Items from a dataset
**********
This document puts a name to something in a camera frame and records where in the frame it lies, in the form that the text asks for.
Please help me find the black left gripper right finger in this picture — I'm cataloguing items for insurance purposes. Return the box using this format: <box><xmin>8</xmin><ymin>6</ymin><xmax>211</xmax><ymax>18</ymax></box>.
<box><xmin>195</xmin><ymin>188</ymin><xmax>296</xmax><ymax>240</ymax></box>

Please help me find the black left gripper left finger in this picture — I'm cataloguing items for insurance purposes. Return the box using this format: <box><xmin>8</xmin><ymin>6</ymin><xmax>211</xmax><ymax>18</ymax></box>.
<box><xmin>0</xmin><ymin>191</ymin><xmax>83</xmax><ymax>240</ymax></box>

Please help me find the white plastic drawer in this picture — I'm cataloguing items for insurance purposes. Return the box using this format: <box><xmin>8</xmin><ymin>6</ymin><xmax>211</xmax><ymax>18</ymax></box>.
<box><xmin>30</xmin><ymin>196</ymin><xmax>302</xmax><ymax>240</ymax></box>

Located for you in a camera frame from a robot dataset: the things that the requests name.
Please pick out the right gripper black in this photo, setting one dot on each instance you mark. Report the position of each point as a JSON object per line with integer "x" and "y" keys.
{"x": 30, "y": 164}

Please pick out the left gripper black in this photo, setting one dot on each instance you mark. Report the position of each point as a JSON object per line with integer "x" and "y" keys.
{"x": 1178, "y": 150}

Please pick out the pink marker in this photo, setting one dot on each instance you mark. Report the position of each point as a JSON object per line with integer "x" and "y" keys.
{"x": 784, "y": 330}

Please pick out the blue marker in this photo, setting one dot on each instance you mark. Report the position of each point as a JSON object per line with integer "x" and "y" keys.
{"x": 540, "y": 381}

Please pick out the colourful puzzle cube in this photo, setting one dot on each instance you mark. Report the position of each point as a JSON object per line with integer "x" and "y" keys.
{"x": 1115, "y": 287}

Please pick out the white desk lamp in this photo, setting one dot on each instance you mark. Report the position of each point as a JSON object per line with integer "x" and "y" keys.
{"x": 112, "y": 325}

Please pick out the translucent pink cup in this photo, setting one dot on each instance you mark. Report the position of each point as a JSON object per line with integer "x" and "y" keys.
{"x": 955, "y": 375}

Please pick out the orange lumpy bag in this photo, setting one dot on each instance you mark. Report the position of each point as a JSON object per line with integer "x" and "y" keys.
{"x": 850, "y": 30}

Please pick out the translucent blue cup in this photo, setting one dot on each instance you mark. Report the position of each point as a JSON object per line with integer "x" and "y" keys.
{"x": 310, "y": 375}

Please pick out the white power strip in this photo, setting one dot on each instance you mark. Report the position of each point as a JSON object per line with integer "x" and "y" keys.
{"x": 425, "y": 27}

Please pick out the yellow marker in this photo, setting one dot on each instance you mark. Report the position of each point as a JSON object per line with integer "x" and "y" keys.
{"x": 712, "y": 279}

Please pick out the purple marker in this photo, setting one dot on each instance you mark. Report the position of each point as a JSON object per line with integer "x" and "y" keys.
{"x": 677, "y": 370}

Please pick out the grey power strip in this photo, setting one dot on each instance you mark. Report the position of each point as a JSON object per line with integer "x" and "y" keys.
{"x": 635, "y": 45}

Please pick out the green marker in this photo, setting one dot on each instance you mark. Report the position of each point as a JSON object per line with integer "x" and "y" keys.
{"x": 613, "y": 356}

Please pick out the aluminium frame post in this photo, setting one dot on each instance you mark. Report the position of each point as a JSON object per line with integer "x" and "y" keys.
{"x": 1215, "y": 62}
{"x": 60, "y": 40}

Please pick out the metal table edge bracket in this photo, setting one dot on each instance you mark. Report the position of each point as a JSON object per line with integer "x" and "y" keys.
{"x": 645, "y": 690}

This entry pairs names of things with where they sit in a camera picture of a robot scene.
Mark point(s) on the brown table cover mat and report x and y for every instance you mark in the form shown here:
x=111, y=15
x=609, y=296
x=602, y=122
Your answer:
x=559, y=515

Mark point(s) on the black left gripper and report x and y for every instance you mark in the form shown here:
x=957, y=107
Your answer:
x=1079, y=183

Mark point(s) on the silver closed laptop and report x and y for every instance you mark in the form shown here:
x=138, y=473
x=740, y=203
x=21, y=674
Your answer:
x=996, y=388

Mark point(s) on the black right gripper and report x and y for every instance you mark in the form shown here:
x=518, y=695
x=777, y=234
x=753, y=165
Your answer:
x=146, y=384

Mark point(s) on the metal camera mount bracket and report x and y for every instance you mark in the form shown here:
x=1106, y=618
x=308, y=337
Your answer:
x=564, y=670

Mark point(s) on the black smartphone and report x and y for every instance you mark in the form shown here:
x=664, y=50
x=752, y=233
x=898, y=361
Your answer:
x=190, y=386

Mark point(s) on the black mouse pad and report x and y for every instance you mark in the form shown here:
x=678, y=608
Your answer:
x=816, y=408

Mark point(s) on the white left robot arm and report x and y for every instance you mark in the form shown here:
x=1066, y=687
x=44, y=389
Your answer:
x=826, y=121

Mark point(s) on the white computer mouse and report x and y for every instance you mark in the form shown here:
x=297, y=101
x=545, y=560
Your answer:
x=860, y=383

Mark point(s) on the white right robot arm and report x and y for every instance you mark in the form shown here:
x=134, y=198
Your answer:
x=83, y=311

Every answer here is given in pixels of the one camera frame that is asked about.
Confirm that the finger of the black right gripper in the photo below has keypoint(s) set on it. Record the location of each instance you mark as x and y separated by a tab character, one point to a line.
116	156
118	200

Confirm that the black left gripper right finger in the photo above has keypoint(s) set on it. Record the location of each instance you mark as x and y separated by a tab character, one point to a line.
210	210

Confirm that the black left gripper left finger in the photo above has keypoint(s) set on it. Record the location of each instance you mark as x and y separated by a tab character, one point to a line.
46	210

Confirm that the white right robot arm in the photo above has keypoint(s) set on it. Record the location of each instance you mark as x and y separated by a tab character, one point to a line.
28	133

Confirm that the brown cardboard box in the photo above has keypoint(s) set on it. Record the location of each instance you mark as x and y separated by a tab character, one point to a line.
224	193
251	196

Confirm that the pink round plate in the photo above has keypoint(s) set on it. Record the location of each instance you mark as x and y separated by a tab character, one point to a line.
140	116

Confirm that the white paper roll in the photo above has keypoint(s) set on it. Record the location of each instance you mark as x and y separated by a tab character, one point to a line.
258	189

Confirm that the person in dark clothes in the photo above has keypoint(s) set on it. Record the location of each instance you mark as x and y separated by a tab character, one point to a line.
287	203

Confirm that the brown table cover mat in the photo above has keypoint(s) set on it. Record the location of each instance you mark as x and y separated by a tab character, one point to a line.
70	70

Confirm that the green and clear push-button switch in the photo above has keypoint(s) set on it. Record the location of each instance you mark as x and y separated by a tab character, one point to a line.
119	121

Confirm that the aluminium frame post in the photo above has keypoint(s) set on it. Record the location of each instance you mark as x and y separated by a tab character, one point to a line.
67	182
**********
> [WORK TASK]: Give back each entry above precisely as it was written.

> [OUTPUT FOR THIS TASK]:
This document puts a name to something in a camera frame and records where in the frame it lies, in the form that the text asks for.
Please help me find the black left gripper right finger in this picture — I'm cataloguing items for insurance purposes. Return the box using this format: <box><xmin>8</xmin><ymin>6</ymin><xmax>211</xmax><ymax>18</ymax></box>.
<box><xmin>195</xmin><ymin>188</ymin><xmax>296</xmax><ymax>240</ymax></box>

Please help me find the black left gripper left finger in this picture — I'm cataloguing items for insurance purposes. Return the box using this format: <box><xmin>8</xmin><ymin>6</ymin><xmax>211</xmax><ymax>18</ymax></box>.
<box><xmin>0</xmin><ymin>191</ymin><xmax>83</xmax><ymax>240</ymax></box>

Please help me find the white plastic drawer in this picture — I'm cataloguing items for insurance purposes. Return the box using this format: <box><xmin>8</xmin><ymin>6</ymin><xmax>211</xmax><ymax>18</ymax></box>.
<box><xmin>30</xmin><ymin>196</ymin><xmax>302</xmax><ymax>240</ymax></box>

Located for you in a camera frame from a robot dataset: the things that the requests name.
Please pick out the right gripper black in this photo, setting one dot on each instance you mark. Report the position of each point as a JSON object per line with integer "x" and "y" keys.
{"x": 30, "y": 164}

Please pick out the left gripper black in this photo, setting one dot on each instance you mark. Report the position of each point as a JSON object per line with integer "x" and "y" keys.
{"x": 1178, "y": 150}

Please pick out the pink marker in this photo, setting one dot on each instance you mark. Report the position of each point as a JSON object per line with integer "x" and "y" keys.
{"x": 784, "y": 330}

Please pick out the blue marker in this photo, setting one dot on each instance you mark. Report the position of each point as a JSON object per line with integer "x" and "y" keys.
{"x": 540, "y": 381}

Please pick out the colourful puzzle cube in this photo, setting one dot on each instance you mark. Report the position of each point as a JSON object per line with integer "x" and "y" keys.
{"x": 1115, "y": 287}

Please pick out the white desk lamp in this photo, setting one dot on each instance you mark. Report the position of each point as a JSON object per line with integer "x" and "y" keys.
{"x": 112, "y": 325}

Please pick out the translucent pink cup in this photo, setting one dot on each instance you mark. Report the position of each point as a JSON object per line with integer "x" and "y" keys.
{"x": 955, "y": 375}

Please pick out the orange lumpy bag in this photo, setting one dot on each instance you mark. Report the position of each point as a JSON object per line with integer "x" and "y" keys.
{"x": 850, "y": 30}

Please pick out the translucent blue cup in this photo, setting one dot on each instance you mark. Report the position of each point as a JSON object per line with integer "x" and "y" keys.
{"x": 310, "y": 375}

Please pick out the white power strip in this photo, setting one dot on each instance you mark. Report the position of each point as a JSON object per line with integer "x" and "y" keys.
{"x": 425, "y": 27}

Please pick out the yellow marker in this photo, setting one dot on each instance you mark. Report the position of each point as a JSON object per line with integer "x" and "y" keys.
{"x": 712, "y": 279}

Please pick out the purple marker in this photo, setting one dot on each instance you mark. Report the position of each point as a JSON object per line with integer "x" and "y" keys.
{"x": 677, "y": 370}

Please pick out the grey power strip in this photo, setting one dot on each instance you mark. Report the position of each point as a JSON object per line with integer "x" and "y" keys.
{"x": 635, "y": 45}

Please pick out the green marker in this photo, setting one dot on each instance you mark. Report the position of each point as a JSON object per line with integer "x" and "y" keys.
{"x": 613, "y": 356}

Please pick out the aluminium frame post in this photo, setting one dot on each instance you mark. Report the position of each point as a JSON object per line with integer "x" and "y" keys.
{"x": 1215, "y": 62}
{"x": 60, "y": 40}

Please pick out the metal table edge bracket in this photo, setting one dot on each instance you mark. Report the position of each point as a JSON object per line with integer "x" and "y" keys.
{"x": 645, "y": 690}

This entry pairs names of things with where they sit in a camera picture of a robot scene.
Mark point(s) on the brown table cover mat and report x and y for every instance you mark in the form shown here:
x=111, y=15
x=609, y=296
x=602, y=122
Your answer:
x=559, y=515

Mark point(s) on the black left gripper and report x and y for every instance you mark in the form shown here:
x=957, y=107
Your answer:
x=1079, y=183

Mark point(s) on the silver closed laptop and report x and y for every instance you mark in the form shown here:
x=138, y=473
x=740, y=203
x=21, y=674
Your answer:
x=996, y=388

Mark point(s) on the black right gripper and report x and y for every instance you mark in the form shown here:
x=518, y=695
x=777, y=234
x=753, y=165
Your answer:
x=146, y=384

Mark point(s) on the metal camera mount bracket and report x and y for every instance you mark in the form shown here:
x=1106, y=618
x=308, y=337
Your answer:
x=564, y=670

Mark point(s) on the black smartphone and report x and y for every instance you mark in the form shown here:
x=664, y=50
x=752, y=233
x=898, y=361
Your answer:
x=190, y=386

Mark point(s) on the black mouse pad and report x and y for every instance you mark in the form shown here:
x=678, y=608
Your answer:
x=816, y=408

Mark point(s) on the white left robot arm and report x and y for every instance you mark in the form shown here:
x=1066, y=687
x=44, y=389
Your answer:
x=826, y=121

Mark point(s) on the white computer mouse and report x and y for every instance you mark in the form shown here:
x=297, y=101
x=545, y=560
Your answer:
x=860, y=383

Mark point(s) on the white right robot arm and report x and y for every instance you mark in the form shown here:
x=134, y=198
Your answer:
x=83, y=311

Every answer here is given in pixels of the one camera frame that is asked about.
Confirm that the finger of the black right gripper in the photo below has keypoint(s) set on it. Record the location of each instance you mark as x and y separated by a tab character, one point to a line.
116	156
118	200

Confirm that the black left gripper right finger in the photo above has keypoint(s) set on it. Record the location of each instance you mark as x and y separated by a tab character, one point to a line.
210	210

Confirm that the black left gripper left finger in the photo above has keypoint(s) set on it. Record the location of each instance you mark as x and y separated by a tab character, one point to a line.
46	210

Confirm that the white right robot arm in the photo above has keypoint(s) set on it. Record the location of each instance you mark as x and y separated by a tab character, one point to a line.
28	133

Confirm that the brown cardboard box in the photo above has keypoint(s) set on it. Record the location of each instance you mark as x and y separated by a tab character, one point to a line.
224	193
251	196

Confirm that the pink round plate in the photo above has keypoint(s) set on it. Record the location of each instance you mark as x and y separated by a tab character, one point to a line.
140	116

Confirm that the white paper roll in the photo above has keypoint(s) set on it. Record the location of each instance you mark as x and y separated by a tab character, one point to a line.
258	189

Confirm that the person in dark clothes in the photo above has keypoint(s) set on it. Record the location of each instance you mark as x and y separated by a tab character, one point to a line.
287	203

Confirm that the brown table cover mat in the photo above has keypoint(s) set on it. Record the location of each instance you mark as x and y separated by a tab character, one point to a line.
70	70

Confirm that the green and clear push-button switch in the photo above has keypoint(s) set on it. Record the location of each instance you mark as x and y separated by a tab character, one point to a line.
119	121

Confirm that the aluminium frame post in the photo above has keypoint(s) set on it. Record the location of each instance you mark as x and y separated by a tab character, one point to a line.
67	182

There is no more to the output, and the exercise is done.